**What the task requires**: Return verbatim every line from the first line of the data below to the line that contains "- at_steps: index", inclusive, and no further.

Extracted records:
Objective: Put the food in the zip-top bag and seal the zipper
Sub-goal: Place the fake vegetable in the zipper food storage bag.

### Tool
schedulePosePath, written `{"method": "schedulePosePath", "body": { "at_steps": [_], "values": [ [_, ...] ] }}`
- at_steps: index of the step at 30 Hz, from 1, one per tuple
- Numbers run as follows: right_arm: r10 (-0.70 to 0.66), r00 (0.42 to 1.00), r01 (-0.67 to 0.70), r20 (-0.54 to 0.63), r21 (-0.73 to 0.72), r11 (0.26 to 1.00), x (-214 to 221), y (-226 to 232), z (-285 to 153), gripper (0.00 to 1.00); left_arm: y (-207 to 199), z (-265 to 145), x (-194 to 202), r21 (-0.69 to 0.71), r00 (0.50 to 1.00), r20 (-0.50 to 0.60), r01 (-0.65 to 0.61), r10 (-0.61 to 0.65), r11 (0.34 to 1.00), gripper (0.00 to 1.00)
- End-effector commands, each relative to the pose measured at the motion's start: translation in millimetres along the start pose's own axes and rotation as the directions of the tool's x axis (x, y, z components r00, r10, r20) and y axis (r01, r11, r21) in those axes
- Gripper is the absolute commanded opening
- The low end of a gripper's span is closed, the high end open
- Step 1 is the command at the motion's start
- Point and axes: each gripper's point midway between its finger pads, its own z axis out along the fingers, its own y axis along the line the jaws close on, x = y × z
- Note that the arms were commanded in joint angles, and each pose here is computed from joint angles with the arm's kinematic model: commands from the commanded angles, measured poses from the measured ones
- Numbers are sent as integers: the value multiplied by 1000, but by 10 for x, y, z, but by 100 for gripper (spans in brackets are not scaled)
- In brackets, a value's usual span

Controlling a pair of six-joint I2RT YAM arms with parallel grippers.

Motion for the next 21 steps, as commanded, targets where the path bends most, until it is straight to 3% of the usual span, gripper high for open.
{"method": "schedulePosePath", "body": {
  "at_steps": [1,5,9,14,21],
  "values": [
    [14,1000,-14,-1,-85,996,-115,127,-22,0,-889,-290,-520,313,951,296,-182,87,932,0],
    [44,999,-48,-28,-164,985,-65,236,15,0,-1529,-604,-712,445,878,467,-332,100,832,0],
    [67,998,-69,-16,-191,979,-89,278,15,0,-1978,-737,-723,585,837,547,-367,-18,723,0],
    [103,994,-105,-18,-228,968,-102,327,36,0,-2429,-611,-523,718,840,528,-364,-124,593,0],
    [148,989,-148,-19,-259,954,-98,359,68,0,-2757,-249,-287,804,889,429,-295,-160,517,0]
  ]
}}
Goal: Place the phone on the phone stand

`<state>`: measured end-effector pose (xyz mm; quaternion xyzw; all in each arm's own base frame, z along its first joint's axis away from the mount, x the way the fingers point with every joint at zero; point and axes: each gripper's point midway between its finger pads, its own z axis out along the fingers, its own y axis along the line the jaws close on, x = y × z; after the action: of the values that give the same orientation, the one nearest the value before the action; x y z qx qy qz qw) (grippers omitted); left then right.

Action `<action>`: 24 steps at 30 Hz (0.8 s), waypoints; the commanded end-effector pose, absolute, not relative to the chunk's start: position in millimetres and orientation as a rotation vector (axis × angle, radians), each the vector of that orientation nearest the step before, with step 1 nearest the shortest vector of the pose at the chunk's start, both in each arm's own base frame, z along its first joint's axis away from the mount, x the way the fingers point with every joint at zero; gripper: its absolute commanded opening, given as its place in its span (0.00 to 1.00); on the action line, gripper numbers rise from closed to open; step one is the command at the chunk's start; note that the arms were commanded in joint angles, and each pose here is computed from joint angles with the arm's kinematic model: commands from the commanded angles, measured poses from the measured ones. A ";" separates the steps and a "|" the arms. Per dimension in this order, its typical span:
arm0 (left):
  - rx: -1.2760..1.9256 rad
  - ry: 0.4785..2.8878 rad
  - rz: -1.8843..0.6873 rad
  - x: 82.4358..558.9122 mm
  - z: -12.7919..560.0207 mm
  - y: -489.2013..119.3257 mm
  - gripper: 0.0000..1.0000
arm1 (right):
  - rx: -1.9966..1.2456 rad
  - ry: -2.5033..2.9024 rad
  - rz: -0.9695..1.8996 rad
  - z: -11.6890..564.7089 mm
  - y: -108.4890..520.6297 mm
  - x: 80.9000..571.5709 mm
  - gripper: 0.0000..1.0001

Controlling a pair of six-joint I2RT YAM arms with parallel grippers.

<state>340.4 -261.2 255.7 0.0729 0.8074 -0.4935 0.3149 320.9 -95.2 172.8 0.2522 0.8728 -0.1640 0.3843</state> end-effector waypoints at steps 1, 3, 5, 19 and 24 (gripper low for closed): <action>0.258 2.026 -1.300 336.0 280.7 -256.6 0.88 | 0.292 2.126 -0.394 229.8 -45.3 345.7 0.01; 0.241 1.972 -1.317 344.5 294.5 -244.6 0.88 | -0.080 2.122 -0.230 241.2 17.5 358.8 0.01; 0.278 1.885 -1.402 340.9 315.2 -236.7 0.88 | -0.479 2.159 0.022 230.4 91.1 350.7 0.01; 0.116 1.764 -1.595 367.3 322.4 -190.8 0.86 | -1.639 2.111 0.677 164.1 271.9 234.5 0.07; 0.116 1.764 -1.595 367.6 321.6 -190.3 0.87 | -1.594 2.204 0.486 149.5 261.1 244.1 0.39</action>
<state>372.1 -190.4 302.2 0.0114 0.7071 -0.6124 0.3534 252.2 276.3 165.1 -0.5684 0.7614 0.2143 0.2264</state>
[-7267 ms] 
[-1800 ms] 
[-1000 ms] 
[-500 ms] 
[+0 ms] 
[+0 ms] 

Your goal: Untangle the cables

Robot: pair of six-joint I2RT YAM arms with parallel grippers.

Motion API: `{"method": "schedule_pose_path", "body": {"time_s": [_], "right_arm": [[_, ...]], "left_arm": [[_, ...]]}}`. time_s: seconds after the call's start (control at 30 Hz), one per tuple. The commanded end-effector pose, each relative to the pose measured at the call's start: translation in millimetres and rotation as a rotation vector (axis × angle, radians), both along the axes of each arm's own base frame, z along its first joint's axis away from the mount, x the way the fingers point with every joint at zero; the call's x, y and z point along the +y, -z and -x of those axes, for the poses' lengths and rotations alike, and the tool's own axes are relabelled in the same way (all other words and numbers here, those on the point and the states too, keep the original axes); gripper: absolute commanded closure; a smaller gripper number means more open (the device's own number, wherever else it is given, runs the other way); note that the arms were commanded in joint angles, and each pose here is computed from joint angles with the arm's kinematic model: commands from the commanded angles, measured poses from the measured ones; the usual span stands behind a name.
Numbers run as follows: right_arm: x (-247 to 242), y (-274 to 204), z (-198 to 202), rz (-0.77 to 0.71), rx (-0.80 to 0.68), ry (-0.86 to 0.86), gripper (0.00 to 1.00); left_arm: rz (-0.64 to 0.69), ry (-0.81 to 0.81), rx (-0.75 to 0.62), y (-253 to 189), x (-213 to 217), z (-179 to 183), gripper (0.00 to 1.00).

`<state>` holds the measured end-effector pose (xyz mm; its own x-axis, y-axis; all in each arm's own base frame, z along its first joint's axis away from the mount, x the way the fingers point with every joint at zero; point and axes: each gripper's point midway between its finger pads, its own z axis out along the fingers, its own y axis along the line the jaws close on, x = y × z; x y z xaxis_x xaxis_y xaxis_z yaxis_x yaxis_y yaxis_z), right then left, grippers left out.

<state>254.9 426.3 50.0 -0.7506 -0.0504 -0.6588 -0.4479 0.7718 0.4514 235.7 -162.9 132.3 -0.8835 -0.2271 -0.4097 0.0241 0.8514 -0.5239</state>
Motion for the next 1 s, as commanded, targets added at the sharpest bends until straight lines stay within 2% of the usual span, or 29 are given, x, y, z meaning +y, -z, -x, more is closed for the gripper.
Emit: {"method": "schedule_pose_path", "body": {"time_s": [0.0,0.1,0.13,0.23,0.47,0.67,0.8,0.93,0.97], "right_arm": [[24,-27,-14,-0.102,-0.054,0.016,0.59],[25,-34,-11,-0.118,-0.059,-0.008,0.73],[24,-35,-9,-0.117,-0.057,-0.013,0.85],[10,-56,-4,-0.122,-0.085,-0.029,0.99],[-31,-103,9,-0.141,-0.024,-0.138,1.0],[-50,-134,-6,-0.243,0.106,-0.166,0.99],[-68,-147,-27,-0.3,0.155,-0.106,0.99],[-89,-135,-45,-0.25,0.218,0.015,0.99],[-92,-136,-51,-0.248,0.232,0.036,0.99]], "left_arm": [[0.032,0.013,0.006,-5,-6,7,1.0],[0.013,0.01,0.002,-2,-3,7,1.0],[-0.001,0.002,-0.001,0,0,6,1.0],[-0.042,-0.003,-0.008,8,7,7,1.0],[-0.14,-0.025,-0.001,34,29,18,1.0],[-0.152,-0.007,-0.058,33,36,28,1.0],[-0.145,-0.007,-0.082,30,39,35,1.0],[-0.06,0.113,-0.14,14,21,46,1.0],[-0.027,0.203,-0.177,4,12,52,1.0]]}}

**Result of the task**:
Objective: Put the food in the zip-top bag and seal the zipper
Sub-goal: Place the fake vegetable in the zipper food storage bag.

### Tool
schedulePosePath, written `{"method": "schedulePosePath", "body": { "at_steps": [_], "values": [ [_, ...] ] }}`
- at_steps: index of the step at 30 Hz, from 1, one per tuple

Nothing else belongs to this answer.